Ehemaliger LTU-Airbus wird in Düsseldorf zerlegt

Für den Airbus A330-200 mit der Baunummer 403 geht am Flughafen Düsseldorf eine lange Reise zu Ende.

Seinen ersten Passagierflug absolvierte das Großraumflugzeug am 30. Mai 2001 vom Düsseldorfer Airport aus ins kanadische Toronto. Unter dem Kennzeichen D-ALPA war der Flieger für die damalige LTU viele Jahre im Einsatz. Im August 2020 kehrte der zweistrahlige Jet zu Wartungszwecken in seine „alte Heimat“ zurück, nahm den Flugbetrieb aber nicht mehr auf. Nachdem die in Halle 8 ansässige Wartungsfirma Nayak das Flugzeug komplett ausgeräumt und entkernt hatte, rückten ihm nun in der Lärmschutzhalle große Metallschneider zu Leibe und zerlegten das Flugzeug in seine Einzelteile. Somit endete die Reise des Airbus quasi dort, wo sie begonnen hatte.

Zerlegung Airbus A330-200

Die Geschichte des ersten A330-200 aus der LTU-Flotte ist facettenreich. Acht Jahre war die D-ALPA im Dienst des Düsseldorfer Home Base Carriers LTU. Der letzte Flug mit LTU-Bemalung ging am 19. März 2009 von Düsseldorf nach Dubai. Einen Tag später wurde das Flugzeug in Abu Dhabi zum Air Berlin-Flieger umlackiert. Am 27. März 2009 kehrte es nach Düsseldorf zurück und startete erstmalig unter Air Berlin-Flugnummer mit Ziel Puerto Plata. Nachdem Air Berlin am 15. August 2017 Insolvenz anmelden musste, übernahm Virgin Atlantic Airways im Februar 2018 den Flugbetrieb des Airbus. Mit dem englischen Kennzeichen G-VMNK, das auf die Firma Fly Leasing zugelassen ist, wurde das Flugzeug am 2. Januar 2018 nach Manchester überführt, um dort eine Virgin Atlantic Airways Bemalung zu erhalten. Dabei bekam es auch den Namen „Daydream Believer". Der letzte Eigentümer des Airbus war das amerikanische Leasing-Unternehmen BBAM.

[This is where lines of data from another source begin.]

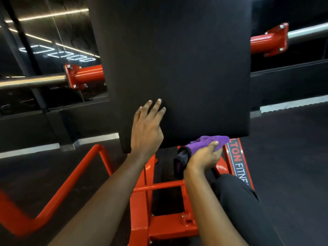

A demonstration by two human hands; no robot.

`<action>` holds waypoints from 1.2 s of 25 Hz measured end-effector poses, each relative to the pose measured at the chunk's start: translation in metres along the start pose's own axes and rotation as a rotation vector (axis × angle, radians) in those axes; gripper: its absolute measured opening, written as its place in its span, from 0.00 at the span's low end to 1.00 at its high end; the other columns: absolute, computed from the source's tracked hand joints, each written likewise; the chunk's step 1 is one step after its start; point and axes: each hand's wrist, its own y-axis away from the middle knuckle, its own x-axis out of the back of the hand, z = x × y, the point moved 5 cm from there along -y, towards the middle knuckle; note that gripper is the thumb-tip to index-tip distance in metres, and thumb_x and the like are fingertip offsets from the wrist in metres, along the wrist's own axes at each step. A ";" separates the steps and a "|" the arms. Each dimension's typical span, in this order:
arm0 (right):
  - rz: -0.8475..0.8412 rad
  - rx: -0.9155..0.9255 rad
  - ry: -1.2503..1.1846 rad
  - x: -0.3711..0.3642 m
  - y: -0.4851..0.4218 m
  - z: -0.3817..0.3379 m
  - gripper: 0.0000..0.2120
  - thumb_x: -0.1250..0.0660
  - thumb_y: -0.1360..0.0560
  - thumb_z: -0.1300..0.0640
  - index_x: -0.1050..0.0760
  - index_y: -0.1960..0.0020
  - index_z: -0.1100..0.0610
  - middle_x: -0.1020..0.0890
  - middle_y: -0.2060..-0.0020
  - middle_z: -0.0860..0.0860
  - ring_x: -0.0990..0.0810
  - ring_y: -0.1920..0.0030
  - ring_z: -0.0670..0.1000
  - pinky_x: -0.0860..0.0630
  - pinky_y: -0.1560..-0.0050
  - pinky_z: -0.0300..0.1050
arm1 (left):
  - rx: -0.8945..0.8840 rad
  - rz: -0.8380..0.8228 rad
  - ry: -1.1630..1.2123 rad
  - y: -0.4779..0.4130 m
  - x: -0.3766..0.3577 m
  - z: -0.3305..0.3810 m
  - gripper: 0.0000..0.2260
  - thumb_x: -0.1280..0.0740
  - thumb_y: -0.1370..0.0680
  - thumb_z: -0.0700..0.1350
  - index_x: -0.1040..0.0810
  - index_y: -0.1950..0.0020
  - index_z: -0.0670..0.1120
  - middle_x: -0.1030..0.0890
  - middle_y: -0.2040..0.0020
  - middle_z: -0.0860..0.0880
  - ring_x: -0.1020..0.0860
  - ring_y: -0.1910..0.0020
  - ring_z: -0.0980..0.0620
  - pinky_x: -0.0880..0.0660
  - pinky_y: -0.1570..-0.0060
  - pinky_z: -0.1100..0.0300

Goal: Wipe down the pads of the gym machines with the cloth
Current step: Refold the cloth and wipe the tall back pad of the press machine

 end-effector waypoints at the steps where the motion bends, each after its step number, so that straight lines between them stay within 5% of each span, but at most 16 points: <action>1: 0.048 0.037 0.065 0.007 -0.012 -0.015 0.21 0.42 0.17 0.47 0.26 0.31 0.59 0.18 0.40 0.61 0.19 0.40 0.58 0.24 0.38 0.47 | -0.036 -0.024 0.011 -0.007 -0.006 0.014 0.25 0.40 0.25 0.36 0.25 0.29 0.46 0.31 0.23 0.49 0.36 0.23 0.45 0.39 0.26 0.46; 7: 0.114 0.470 0.131 0.012 -0.075 -0.109 0.23 0.44 0.16 0.49 0.30 0.25 0.59 0.27 0.29 0.59 0.30 0.29 0.55 0.38 0.33 0.31 | -0.173 0.001 0.090 -0.055 -0.034 0.070 0.25 0.39 0.20 0.39 0.32 0.23 0.49 0.40 0.19 0.50 0.44 0.20 0.47 0.47 0.22 0.46; 9: -0.089 0.603 0.182 -0.014 -0.115 -0.141 0.25 0.43 0.17 0.47 0.32 0.24 0.57 0.31 0.25 0.57 0.33 0.25 0.53 0.39 0.25 0.41 | -0.145 0.012 0.106 -0.066 -0.047 0.082 0.26 0.40 0.18 0.43 0.38 0.20 0.51 0.44 0.18 0.51 0.49 0.19 0.48 0.50 0.21 0.44; 13: -0.476 0.404 0.590 -0.048 -0.180 -0.132 0.26 0.43 0.18 0.37 0.28 0.25 0.49 0.26 0.27 0.49 0.29 0.29 0.47 0.36 0.26 0.46 | -0.065 0.074 -0.049 -0.067 -0.077 0.095 0.29 0.42 0.17 0.53 0.48 0.17 0.51 0.52 0.17 0.50 0.55 0.18 0.47 0.54 0.22 0.41; 17: -0.546 -0.032 0.449 -0.017 -0.216 -0.092 0.28 0.35 0.26 0.31 0.16 0.42 0.52 0.13 0.46 0.49 0.16 0.43 0.51 0.22 0.36 0.52 | -0.048 0.134 -0.089 -0.068 -0.084 0.095 0.30 0.43 0.16 0.56 0.50 0.17 0.51 0.52 0.17 0.48 0.54 0.18 0.46 0.55 0.22 0.40; 19: -0.549 0.023 0.389 -0.021 -0.213 -0.095 0.19 0.37 0.21 0.37 0.15 0.46 0.48 0.13 0.48 0.47 0.15 0.45 0.49 0.21 0.39 0.50 | -0.050 0.151 -0.082 -0.066 -0.085 0.097 0.30 0.43 0.16 0.56 0.50 0.17 0.51 0.53 0.17 0.48 0.54 0.18 0.46 0.55 0.22 0.40; 24: -0.540 0.401 0.441 -0.072 -0.190 -0.152 0.20 0.45 0.22 0.34 0.20 0.43 0.41 0.16 0.47 0.43 0.19 0.41 0.48 0.26 0.33 0.57 | -0.056 0.160 -0.096 -0.067 -0.084 0.096 0.30 0.44 0.17 0.56 0.47 0.17 0.50 0.52 0.17 0.48 0.53 0.18 0.46 0.52 0.22 0.40; 30: -0.652 0.433 0.581 -0.071 -0.182 -0.152 0.31 0.46 0.22 0.29 0.33 0.24 0.44 0.25 0.29 0.49 0.28 0.29 0.51 0.32 0.27 0.54 | -0.038 0.151 -0.003 -0.076 -0.065 0.101 0.24 0.42 0.18 0.53 0.34 0.22 0.51 0.40 0.19 0.49 0.43 0.20 0.46 0.45 0.25 0.42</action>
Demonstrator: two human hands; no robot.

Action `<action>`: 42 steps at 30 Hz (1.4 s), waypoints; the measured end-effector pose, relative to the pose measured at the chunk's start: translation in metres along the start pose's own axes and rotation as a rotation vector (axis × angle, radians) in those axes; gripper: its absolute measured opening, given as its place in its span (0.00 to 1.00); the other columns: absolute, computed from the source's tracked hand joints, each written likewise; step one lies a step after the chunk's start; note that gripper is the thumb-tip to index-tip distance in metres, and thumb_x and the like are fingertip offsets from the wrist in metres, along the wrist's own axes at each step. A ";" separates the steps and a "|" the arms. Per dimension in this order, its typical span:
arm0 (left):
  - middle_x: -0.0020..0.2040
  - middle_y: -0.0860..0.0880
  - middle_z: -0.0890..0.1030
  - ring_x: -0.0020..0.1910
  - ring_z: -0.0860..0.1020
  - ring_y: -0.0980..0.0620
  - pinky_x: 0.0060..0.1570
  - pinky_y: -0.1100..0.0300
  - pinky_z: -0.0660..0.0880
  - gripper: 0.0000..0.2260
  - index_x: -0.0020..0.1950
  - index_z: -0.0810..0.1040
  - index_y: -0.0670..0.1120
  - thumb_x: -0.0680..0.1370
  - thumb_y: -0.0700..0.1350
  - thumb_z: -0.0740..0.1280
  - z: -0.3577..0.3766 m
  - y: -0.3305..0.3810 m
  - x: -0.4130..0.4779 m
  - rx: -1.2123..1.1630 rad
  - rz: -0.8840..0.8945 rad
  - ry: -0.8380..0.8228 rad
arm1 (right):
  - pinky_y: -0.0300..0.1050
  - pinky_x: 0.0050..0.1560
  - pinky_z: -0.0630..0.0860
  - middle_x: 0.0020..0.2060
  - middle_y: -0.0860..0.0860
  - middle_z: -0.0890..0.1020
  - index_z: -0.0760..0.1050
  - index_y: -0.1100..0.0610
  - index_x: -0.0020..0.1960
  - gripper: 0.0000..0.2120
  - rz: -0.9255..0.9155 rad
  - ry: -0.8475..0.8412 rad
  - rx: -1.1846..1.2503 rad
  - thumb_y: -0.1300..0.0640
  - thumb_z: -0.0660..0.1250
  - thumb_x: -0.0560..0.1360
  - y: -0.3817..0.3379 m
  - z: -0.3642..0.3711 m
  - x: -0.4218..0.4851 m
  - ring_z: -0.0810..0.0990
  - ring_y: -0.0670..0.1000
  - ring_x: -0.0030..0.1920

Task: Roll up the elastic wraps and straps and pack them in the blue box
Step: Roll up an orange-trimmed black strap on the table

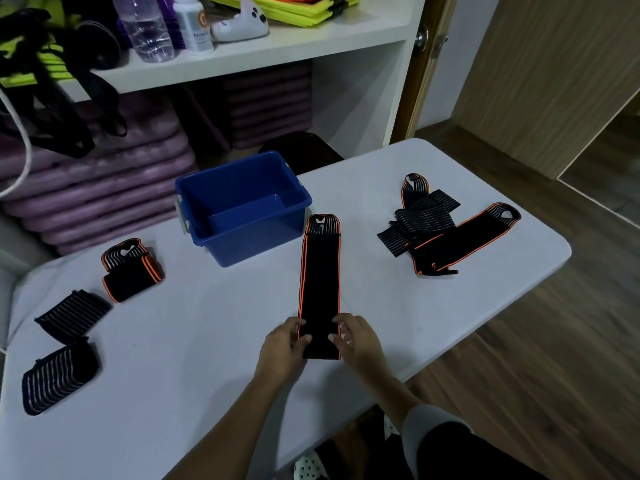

Exakt 90.136 Flugstunden und 8 Flugminuten war der A330-200 in der Luft, bei 13.186 Starts und Landungen. Die Firma Nayak, die 2017 große Teile der Air Berlin Technik übernommen hat, steuerte den gesamten Verschrottungsprozess. Vom Leerräumen des Flugzeugs, über den Ausbau der Komponenten und Steuerflächen bis hin zum Ablassen der Betriebsstoffe. In einem letzten Akt wurde der Airbus in der Lärmschutzhalle aufgebockt, wobei große Autokräne den Rumpf aus dem Fahrwerk gehoben haben. Metallschneider zerkleinerten die Überreste in transportable Stücke, um sie soweit möglich in den Recycling-Kreislauf überführen zu können.